Data Analysis of LW: Activity Levels + Age Distribution of User Accounts

Epistemic: I rarely trust other people’s data analysis, I only half trust my own. Right now, analytics is only getting a slice of my attention and this work is not as thorough as I’d like, but I think the broad strokes picture is correct. I have probably failed to include enough clarifications and disclaimers on where we should expect the data to be inaccurate. Feedback on my approach welcome.

I’ve been doing some analytics work for the LessWrong 2.0 team since September last year (since March I’ve been doing other work too, but that’s not relevant here). This post will hopefully be the first a series which will eliminate the backlog of analytics results I’ve been wanting to share.

This post is probably not the ideal starting point—that would be probably be a big picture general overview of LessWrong usage since the beginning—but it is some of my most recent work and therefore is easiest to share. Still, it does show things about the bigger picture.

Warning: The graphs are repetitive even though they’re showing different things. I’ve included them all for completeness, but you can just read my summary/​interpretations while looking at only some of them.

Distribution of User Account Age

Question: LW2 seems to be doing well, but is that just because we’re retaining/​re-engaging a devoted base of older users despite not signing up new users?

Answer: Activity on LW2 is coming from both new and old users across all activity types (posts, comments, votes, and views). The project is succeeding at getting new people to create accounts and engage.

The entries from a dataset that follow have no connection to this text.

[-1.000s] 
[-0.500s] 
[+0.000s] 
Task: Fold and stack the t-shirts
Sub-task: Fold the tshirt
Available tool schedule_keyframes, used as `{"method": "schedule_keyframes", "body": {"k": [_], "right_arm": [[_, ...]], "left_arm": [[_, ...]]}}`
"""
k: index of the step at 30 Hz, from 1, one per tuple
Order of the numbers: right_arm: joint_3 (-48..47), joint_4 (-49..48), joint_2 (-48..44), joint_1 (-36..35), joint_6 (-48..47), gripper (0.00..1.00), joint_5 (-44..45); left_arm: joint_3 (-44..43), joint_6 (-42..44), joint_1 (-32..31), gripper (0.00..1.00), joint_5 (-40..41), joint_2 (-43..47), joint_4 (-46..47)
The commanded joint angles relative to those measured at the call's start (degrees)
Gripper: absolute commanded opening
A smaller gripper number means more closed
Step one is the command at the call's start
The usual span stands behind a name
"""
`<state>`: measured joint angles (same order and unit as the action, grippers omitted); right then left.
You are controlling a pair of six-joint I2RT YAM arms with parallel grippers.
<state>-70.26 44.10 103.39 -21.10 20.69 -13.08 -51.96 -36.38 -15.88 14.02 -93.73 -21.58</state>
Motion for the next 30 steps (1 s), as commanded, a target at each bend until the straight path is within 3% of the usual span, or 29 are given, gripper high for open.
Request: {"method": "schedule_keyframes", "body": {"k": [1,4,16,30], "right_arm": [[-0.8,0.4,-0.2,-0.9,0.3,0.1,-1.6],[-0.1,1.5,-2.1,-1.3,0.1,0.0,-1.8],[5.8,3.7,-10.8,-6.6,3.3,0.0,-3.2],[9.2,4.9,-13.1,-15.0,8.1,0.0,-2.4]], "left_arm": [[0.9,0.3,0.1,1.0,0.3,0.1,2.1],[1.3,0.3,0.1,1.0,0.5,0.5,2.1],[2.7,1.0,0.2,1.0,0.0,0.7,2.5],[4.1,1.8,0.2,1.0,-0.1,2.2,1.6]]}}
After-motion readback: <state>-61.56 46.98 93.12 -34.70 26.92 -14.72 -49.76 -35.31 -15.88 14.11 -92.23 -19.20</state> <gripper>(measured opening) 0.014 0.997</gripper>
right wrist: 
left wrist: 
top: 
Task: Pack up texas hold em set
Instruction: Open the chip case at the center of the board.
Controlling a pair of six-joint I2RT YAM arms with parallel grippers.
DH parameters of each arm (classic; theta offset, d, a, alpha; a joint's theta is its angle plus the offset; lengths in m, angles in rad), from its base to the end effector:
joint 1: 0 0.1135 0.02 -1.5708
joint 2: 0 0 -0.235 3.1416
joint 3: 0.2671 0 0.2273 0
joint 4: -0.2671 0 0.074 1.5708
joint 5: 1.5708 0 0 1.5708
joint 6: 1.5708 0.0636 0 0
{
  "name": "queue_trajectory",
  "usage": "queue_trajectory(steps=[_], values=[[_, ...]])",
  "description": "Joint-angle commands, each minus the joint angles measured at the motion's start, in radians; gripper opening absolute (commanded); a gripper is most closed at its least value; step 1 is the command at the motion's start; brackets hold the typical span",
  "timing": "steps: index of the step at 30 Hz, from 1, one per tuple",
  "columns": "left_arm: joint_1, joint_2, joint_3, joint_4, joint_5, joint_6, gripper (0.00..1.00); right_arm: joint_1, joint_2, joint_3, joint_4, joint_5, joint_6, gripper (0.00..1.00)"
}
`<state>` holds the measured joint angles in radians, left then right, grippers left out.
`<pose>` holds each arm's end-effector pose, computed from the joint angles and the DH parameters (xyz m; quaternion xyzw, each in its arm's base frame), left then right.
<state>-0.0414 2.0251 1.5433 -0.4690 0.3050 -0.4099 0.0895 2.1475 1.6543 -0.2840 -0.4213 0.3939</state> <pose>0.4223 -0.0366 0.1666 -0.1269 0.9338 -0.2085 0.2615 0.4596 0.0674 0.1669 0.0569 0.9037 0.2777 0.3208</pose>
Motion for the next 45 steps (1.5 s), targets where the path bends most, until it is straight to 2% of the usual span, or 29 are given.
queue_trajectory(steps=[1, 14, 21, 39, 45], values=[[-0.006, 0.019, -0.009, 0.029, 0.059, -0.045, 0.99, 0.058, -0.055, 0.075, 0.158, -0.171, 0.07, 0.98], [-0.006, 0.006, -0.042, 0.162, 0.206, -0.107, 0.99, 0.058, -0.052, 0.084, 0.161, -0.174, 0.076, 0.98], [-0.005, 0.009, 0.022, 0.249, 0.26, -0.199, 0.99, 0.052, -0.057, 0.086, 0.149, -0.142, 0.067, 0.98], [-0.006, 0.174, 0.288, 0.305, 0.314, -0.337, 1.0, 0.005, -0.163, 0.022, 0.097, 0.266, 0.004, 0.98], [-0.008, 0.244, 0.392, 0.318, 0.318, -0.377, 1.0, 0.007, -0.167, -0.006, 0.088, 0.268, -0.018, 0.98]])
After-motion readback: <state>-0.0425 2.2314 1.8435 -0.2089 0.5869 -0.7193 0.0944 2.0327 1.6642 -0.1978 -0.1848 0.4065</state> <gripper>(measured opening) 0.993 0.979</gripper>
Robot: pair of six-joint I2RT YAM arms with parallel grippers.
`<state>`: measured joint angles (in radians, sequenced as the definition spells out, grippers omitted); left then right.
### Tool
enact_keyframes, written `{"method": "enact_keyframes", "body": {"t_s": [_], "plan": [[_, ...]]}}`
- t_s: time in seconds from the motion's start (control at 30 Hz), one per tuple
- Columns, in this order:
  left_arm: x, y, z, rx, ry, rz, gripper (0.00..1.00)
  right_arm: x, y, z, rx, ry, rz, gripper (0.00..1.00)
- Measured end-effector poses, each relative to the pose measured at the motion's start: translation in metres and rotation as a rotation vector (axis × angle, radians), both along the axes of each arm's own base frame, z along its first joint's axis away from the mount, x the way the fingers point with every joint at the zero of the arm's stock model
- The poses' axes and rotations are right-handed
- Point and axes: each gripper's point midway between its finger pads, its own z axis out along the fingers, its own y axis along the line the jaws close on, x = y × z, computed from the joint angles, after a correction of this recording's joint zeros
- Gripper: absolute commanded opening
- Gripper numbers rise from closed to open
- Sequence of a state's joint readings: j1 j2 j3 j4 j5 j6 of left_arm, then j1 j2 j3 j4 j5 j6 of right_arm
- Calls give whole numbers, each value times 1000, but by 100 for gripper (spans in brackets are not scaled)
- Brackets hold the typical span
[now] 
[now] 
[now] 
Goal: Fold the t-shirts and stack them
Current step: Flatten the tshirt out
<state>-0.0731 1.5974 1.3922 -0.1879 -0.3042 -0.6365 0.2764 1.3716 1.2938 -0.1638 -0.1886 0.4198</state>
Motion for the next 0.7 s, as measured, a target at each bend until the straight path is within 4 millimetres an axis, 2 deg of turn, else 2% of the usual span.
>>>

In fact, there have consistently been more new users voting and viewing each month since LW2 launched than throughout LW’s past. The number of new users posting each month is roughly the same as historical levels. The number of new users who are commenting has declined (though the percentage new users is roughly the same), however this is consistent with the trend that comment volume on LW2 has not recovered from The Great Decline of 2015-2017 the way other metrics have.

Meaning of the Graphs

I plotted graphs for each activity type (posts, comments, votes, and views) and the corresponding population of users which engages in those activities. For each user engaging in each activity type, I calculated the “age” of that account since it first engaged in that activity type, i.e. in the graph for users who post, the age of the user account in a given month is the number of days elapsed since that account first posted. In the graph for commenters, is the days elapsed since the account first commented. This avoids certain complications which inconsistencies in how the data was recorded for different activities over LessWrong’s histories.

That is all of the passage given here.